[Task objective]: For the records below, output each line exactly as it appears, from the first through the line with "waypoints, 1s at".
--------------------------------
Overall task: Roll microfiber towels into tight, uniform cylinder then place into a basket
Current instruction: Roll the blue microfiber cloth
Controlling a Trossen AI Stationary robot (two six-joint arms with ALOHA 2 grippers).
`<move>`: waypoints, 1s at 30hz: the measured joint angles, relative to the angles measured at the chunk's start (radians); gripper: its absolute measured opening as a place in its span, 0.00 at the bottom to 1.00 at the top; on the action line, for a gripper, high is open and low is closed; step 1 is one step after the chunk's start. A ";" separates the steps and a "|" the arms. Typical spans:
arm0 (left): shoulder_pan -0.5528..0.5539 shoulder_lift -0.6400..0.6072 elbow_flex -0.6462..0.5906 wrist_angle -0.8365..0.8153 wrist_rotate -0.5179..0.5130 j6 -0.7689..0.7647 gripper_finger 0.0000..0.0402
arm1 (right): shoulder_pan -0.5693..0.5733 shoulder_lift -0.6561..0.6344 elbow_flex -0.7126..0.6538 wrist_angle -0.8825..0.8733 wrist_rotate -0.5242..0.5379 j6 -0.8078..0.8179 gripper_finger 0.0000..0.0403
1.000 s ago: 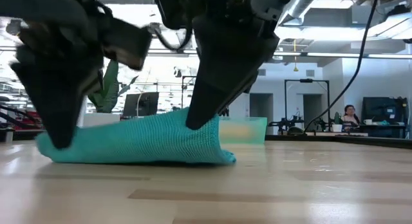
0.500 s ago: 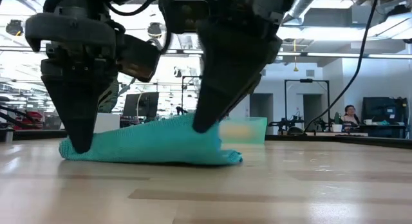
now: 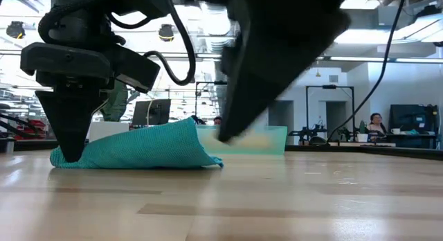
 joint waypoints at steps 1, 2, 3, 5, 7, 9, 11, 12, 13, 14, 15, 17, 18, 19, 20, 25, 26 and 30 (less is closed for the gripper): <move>0.000 0.000 0.000 0.001 0.000 0.000 0.03 | 0.005 0.000 0.001 0.027 0.005 -0.069 0.40; 0.000 0.000 0.000 0.002 0.001 0.001 0.03 | 0.008 0.000 0.001 0.053 0.025 -0.139 0.39; 0.000 0.000 0.000 0.003 0.001 0.002 0.03 | 0.012 0.000 0.001 0.079 0.060 -0.207 0.39; 0.000 0.000 0.000 0.004 0.001 0.003 0.03 | 0.015 0.000 0.001 0.134 0.158 -0.333 0.37; 0.000 0.000 0.000 0.006 0.001 0.007 0.03 | 0.013 0.001 0.002 0.172 0.225 -0.426 0.36; 0.000 0.000 0.000 0.006 0.002 0.007 0.03 | 0.003 0.013 0.003 0.191 0.237 -0.474 0.35; 0.000 0.000 0.000 0.007 0.002 0.007 0.03 | -0.011 0.016 0.001 0.179 0.235 -0.477 0.35; 0.000 0.000 0.000 0.007 0.002 0.007 0.03 | -0.019 0.016 0.001 0.179 0.233 -0.468 0.35; 0.000 0.000 0.000 0.007 0.003 0.007 0.03 | -0.026 0.015 0.003 0.170 0.228 -0.464 0.35; 0.000 0.000 0.000 0.007 0.004 0.007 0.03 | -0.029 0.015 0.003 0.157 0.225 -0.464 0.36; 0.000 0.000 0.000 0.007 0.004 0.007 0.03 | -0.033 0.015 0.003 0.144 0.223 -0.464 0.37; 0.000 0.000 0.000 0.007 0.005 0.019 0.03 | -0.036 0.015 0.002 0.137 0.222 -0.475 0.39; 0.000 0.000 0.000 0.008 0.006 0.027 0.03 | -0.035 0.015 0.002 0.138 0.222 -0.492 0.41; 0.000 0.000 0.000 0.008 0.007 0.036 0.03 | -0.034 0.015 0.002 0.138 0.222 -0.514 0.43; 0.000 0.000 0.000 0.008 0.008 0.044 0.03 | -0.035 0.015 0.002 0.134 0.225 -0.536 0.45; -0.001 0.000 0.000 0.010 0.015 0.052 0.03 | -0.058 0.015 0.002 0.097 0.237 -0.542 0.51; -0.001 0.000 0.000 0.010 0.015 0.054 0.03 | -0.066 0.015 0.002 0.097 0.237 -0.530 0.52; -0.001 0.000 0.000 0.002 0.018 0.067 0.03 | -0.085 0.015 -0.009 0.093 0.240 -0.523 0.52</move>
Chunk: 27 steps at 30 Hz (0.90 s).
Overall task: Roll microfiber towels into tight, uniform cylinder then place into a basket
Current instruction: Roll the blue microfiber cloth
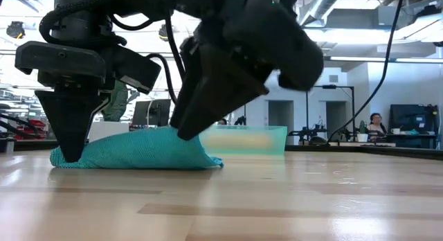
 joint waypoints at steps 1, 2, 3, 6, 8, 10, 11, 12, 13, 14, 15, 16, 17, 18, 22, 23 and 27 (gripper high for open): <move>0.000 0.000 0.000 -0.003 0.001 0.001 0.03 | -0.002 0.000 -0.012 0.012 0.000 0.002 0.51; -0.001 0.000 0.000 -0.004 0.000 0.004 0.03 | -0.005 0.000 -0.026 0.021 -0.001 0.007 0.51; -0.001 0.000 0.000 -0.004 -0.001 0.014 0.03 | -0.007 0.000 -0.038 0.025 0.003 0.007 0.50; 0.000 0.000 0.001 -0.004 0.004 0.036 0.03 | -0.018 0.000 -0.054 0.035 0.009 0.006 0.49; 0.000 0.001 0.004 -0.006 0.013 0.051 0.03 | -0.023 0.000 -0.061 0.037 0.011 0.006 0.48; 0.000 0.002 0.004 -0.007 0.018 0.059 0.03 | -0.026 0.000 -0.075 0.055 0.016 0.006 0.47; 0.000 0.002 0.004 -0.007 0.024 0.066 0.03 | -0.028 0.000 -0.084 0.070 0.018 0.006 0.46; 0.000 0.002 0.004 -0.007 0.028 0.072 0.03 | -0.030 0.000 -0.093 0.082 0.020 0.006 0.46; 0.000 0.002 0.004 -0.007 0.028 0.079 0.03 | -0.032 0.000 -0.101 0.091 0.020 0.006 0.45; 0.000 0.002 0.004 -0.007 0.028 0.083 0.03 | -0.033 0.000 -0.107 0.094 0.019 0.007 0.45; 0.000 0.002 0.004 -0.007 0.028 0.086 0.03 | -0.034 -0.001 -0.112 0.095 0.019 0.012 0.45; 0.000 0.002 0.004 -0.007 0.029 0.086 0.03 | -0.034 -0.001 -0.116 0.096 0.018 0.027 0.44; 0.000 0.002 0.004 -0.007 0.031 0.086 0.03 | -0.035 -0.001 -0.117 0.096 0.018 0.043 0.44; 0.000 0.002 0.004 -0.007 0.031 0.086 0.03 | -0.035 -0.002 -0.118 0.095 0.015 0.059 0.43; 0.000 0.002 0.004 -0.007 0.031 0.087 0.03 | -0.035 -0.002 -0.118 0.094 0.015 0.089 0.41; 0.000 0.002 0.004 -0.007 0.031 0.087 0.03 | -0.036 -0.002 -0.118 0.094 0.014 0.091 0.40; 0.000 0.002 0.004 -0.007 0.026 0.087 0.07 | -0.039 -0.002 -0.118 0.092 0.012 0.116 0.38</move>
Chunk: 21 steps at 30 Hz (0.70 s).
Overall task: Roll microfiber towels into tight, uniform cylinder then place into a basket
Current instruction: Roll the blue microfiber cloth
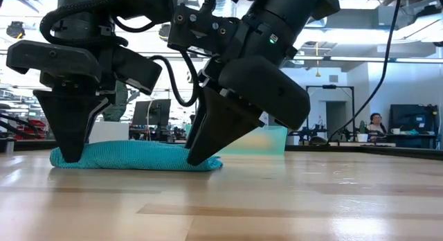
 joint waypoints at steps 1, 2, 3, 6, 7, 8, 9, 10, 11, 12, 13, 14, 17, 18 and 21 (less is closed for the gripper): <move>0.000 0.000 0.000 0.000 -0.002 0.000 0.08 | 0.000 0.000 0.000 0.000 0.000 0.000 0.37; 0.000 0.000 0.000 0.000 -0.003 0.000 0.10 | 0.000 0.000 -0.001 0.001 0.000 0.001 0.37; 0.000 0.001 0.000 0.000 -0.003 0.000 0.13 | 0.000 0.000 -0.001 0.001 0.000 0.003 0.36; -0.001 0.002 0.000 0.002 -0.007 0.000 0.20 | 0.000 0.000 -0.002 0.002 -0.009 0.005 0.36; -0.001 0.002 0.000 0.003 -0.007 0.000 0.23 | 0.000 0.000 -0.002 0.002 -0.011 0.011 0.36; -0.001 0.002 0.000 0.004 -0.007 0.001 0.26 | 0.000 0.000 -0.002 0.002 -0.012 0.023 0.36; -0.001 0.002 0.000 0.003 -0.007 0.002 0.28 | 0.000 0.000 -0.002 0.002 -0.013 0.034 0.36; -0.001 0.002 0.000 0.003 -0.007 0.010 0.30 | 0.000 0.000 -0.002 0.002 -0.014 0.044 0.36; -0.001 0.002 0.000 0.003 -0.007 0.022 0.32 | 0.000 0.000 -0.002 0.002 -0.015 0.047 0.35; -0.001 0.002 0.000 0.003 -0.007 0.034 0.33 | 0.000 0.000 -0.002 0.002 -0.015 0.048 0.35; -0.002 0.002 0.000 0.003 -0.007 0.048 0.33 | 0.000 0.000 -0.002 0.002 -0.015 0.049 0.34; -0.005 0.002 0.000 0.003 -0.011 0.056 0.34 | 0.000 0.000 -0.002 0.002 -0.018 0.049 0.32; -0.016 0.002 0.000 -0.001 -0.042 0.073 0.34 | 0.000 0.000 -0.002 0.003 -0.042 0.049 0.29; -0.021 0.002 0.000 -0.003 -0.058 0.078 0.34 | 0.000 0.000 -0.002 0.004 -0.043 0.049 0.28; -0.035 -0.008 -0.001 -0.006 -0.091 0.082 0.33 | 0.000 0.000 -0.001 0.006 -0.047 0.048 0.26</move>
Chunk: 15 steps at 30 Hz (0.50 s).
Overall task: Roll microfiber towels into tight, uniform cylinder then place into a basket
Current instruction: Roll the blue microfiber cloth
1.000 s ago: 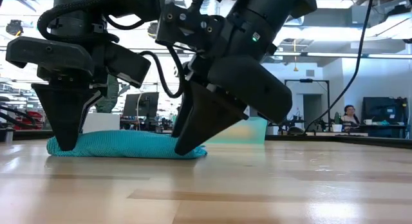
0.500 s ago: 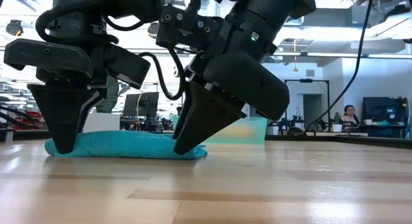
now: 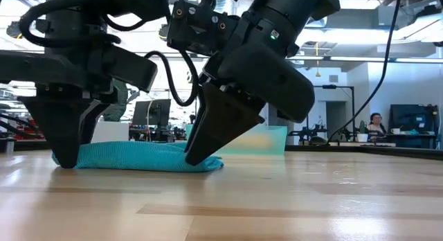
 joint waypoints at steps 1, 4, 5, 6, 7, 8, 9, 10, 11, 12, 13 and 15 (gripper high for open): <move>-0.004 -0.006 -0.001 0.001 -0.009 -0.006 0.33 | 0.000 0.000 0.000 0.000 -0.002 0.000 0.26; -0.018 -0.029 -0.006 -0.005 -0.051 -0.022 0.33 | 0.000 0.003 -0.001 -0.005 -0.003 0.004 0.26; -0.022 -0.039 -0.006 -0.009 -0.052 -0.023 0.33 | -0.001 0.003 -0.001 -0.008 -0.003 0.004 0.26; -0.027 -0.048 -0.006 -0.013 -0.052 -0.024 0.33 | -0.001 0.003 -0.001 -0.010 -0.003 0.005 0.25; -0.033 -0.055 -0.006 -0.017 -0.051 -0.026 0.33 | -0.001 0.003 -0.001 -0.009 -0.002 0.005 0.25; -0.038 -0.058 -0.006 -0.021 -0.050 -0.028 0.32 | -0.001 0.003 -0.002 -0.010 -0.002 0.005 0.25; -0.041 -0.058 -0.006 -0.024 -0.047 -0.031 0.32 | -0.001 0.003 -0.002 -0.010 -0.002 0.005 0.25; -0.044 -0.058 -0.006 -0.026 -0.047 -0.034 0.32 | -0.001 0.003 -0.002 -0.009 -0.002 0.005 0.25; -0.045 -0.058 -0.006 -0.027 -0.048 -0.034 0.32 | -0.001 0.003 -0.002 -0.010 -0.002 0.005 0.25; -0.048 -0.059 -0.005 -0.026 -0.047 -0.034 0.32 | -0.002 0.003 -0.002 -0.010 -0.002 0.005 0.25; -0.051 -0.059 -0.004 -0.025 -0.047 -0.034 0.32 | -0.002 0.003 -0.002 -0.011 -0.002 0.005 0.25; -0.056 -0.060 -0.004 -0.025 -0.046 -0.034 0.32 | -0.003 0.017 0.000 -0.009 -0.002 0.011 0.25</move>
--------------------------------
[The answer]:
Overall task: Roll microfiber towels into tight, uniform cylinder then place into a basket
Current instruction: Roll the blue microfiber cloth
Controlling a Trossen AI Stationary robot (two six-joint arms with ALOHA 2 grippers).
`<move>`: waypoints, 1s at 30hz: the measured joint angles, relative to the angles measured at the chunk's start (radians); gripper: its absolute measured opening as a place in its span, 0.00 at the bottom to 1.00 at the top; on the action line, for a gripper, high is open and low is closed; step 1 is one step after the chunk's start. A ";" separates the steps and a "|" the arms. Typical spans:

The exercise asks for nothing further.